O West Texas Intermediate (WTI), referência nos Estados Unidos, avançou 3,25%, para US$ 96,05 por barril, com entrega prevista para outubro.
"A recente alta dos preços do petróleo reflete a intensificação das tensões no Oriente Médio", disse Andy Lipow, da consultoria Lipow Oil Associates. Para ele, o mercado considera que uma solução para o conflito está sendo adiada e que o tráfego pelo estreito continuará limitado, mantendo a interrupção no fornecimento.
Teerã afirmou que atacou cerca de dez embarcações que tentavam atravessar o Estreito de Ormuz. A ação teria ocorrido em resposta à ofensiva dos Estados Unidos contra petroleiros iranianos no dia anterior. A Guarda Revolucionária do Irã também comunicou um ataque a uma base aérea na Jordânia usada por forças americanas.
Nos Estados Unidos, o preço médio do galão de diesel chegou a US$ 5,94 nesta quarta-feira, contra US$ 3,70 no fim de fevereiro.

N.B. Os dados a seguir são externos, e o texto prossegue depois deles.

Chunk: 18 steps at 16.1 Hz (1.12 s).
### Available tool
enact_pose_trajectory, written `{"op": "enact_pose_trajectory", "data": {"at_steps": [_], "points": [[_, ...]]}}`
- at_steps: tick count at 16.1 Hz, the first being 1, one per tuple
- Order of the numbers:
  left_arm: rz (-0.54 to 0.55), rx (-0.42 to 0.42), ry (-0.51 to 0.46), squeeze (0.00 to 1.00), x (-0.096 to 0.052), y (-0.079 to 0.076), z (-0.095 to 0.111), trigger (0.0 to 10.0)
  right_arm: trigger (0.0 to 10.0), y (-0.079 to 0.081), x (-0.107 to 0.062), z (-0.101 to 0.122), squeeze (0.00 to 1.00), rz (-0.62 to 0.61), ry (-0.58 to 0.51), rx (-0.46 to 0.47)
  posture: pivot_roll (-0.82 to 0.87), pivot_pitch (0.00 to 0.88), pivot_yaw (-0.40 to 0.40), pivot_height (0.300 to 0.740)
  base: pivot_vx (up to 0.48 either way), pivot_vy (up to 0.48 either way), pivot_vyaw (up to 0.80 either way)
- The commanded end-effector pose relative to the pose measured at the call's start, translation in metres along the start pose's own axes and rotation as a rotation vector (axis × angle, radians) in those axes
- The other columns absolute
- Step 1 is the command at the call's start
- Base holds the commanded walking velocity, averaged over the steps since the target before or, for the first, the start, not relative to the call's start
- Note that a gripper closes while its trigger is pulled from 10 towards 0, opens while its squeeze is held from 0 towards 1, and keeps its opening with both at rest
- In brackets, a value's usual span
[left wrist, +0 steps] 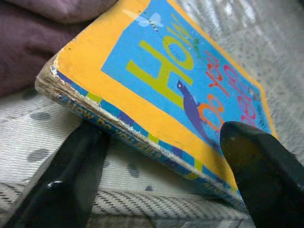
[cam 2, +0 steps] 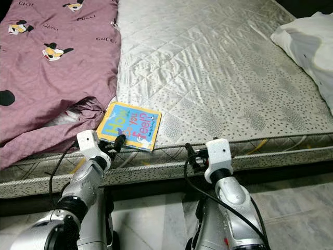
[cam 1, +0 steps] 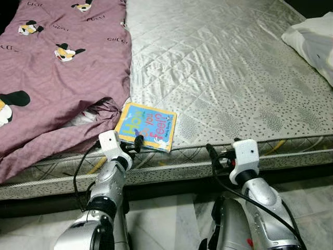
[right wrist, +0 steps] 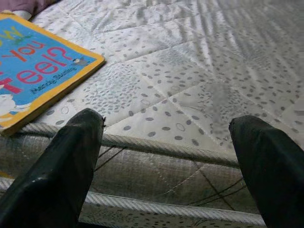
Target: Clean up the room
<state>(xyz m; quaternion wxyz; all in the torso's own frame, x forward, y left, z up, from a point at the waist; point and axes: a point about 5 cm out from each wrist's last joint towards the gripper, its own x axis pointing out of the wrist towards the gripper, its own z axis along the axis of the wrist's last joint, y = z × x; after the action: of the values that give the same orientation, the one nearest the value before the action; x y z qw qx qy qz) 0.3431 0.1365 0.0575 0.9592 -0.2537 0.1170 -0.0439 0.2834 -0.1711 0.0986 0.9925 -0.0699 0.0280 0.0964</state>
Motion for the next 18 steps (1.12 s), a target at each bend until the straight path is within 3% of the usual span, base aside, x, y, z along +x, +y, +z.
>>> {"op": "enact_pose_trajectory", "data": {"at_steps": [1,7,16,18], "points": [[-0.027,-0.05,-0.01,0.0,0.001,-0.002,0.001,0.0,10.0,-0.005,-0.003,0.002,0.0,-0.025,0.001,-0.008,-0.14,0.171,-0.009,0.514,0.0,0.0,0.0],[-0.127,-0.103,-0.039,0.0,0.007,-0.015,0.007,0.0,10.0,-0.008,-0.006,0.004,0.0,-0.039,0.0,-0.018,-0.16,0.167,-0.008,0.514,0.0,0.0,0.0],[-0.144,-0.084,-0.075,0.0,0.008,-0.017,0.013,0.0,10.0,-0.007,-0.003,0.004,0.0,-0.039,-0.001,-0.017,-0.15,0.16,-0.01,0.514,0.0,0.0,0.0],[-0.15,-0.027,-0.102,0.0,0.009,-0.019,0.019,0.0,10.0,-0.007,-0.003,0.004,0.0,-0.042,-0.001,-0.016,-0.15,0.158,-0.01,0.514,0.0,0.0,0.0]]}}
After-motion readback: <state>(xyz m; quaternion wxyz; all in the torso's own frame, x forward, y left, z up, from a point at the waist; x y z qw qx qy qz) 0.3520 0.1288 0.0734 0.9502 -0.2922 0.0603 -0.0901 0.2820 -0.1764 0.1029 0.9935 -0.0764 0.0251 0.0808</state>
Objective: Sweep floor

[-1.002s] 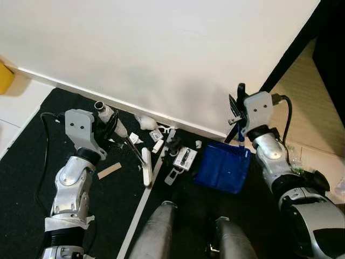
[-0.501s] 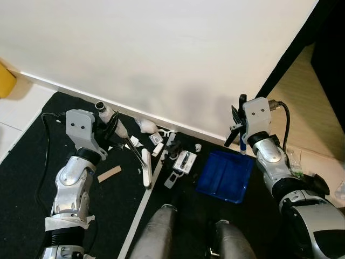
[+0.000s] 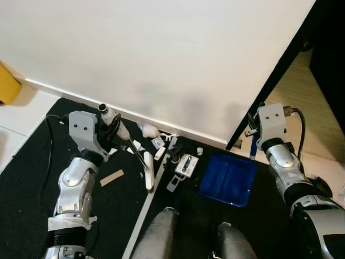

Os dados são da Associação Automobilística dos EUA.
Natasha Kaneva, analista do JPMorgan, afirmou que países fora do Oriente Médio aumentam a produção de petróleo. Entre eles estão Brasil, Venezuela, Canadá, Estados Unidos e Guiana. Andy Lipow avalia, porém, que esse avanço não compensa os volumes perdidos na região do Golfo.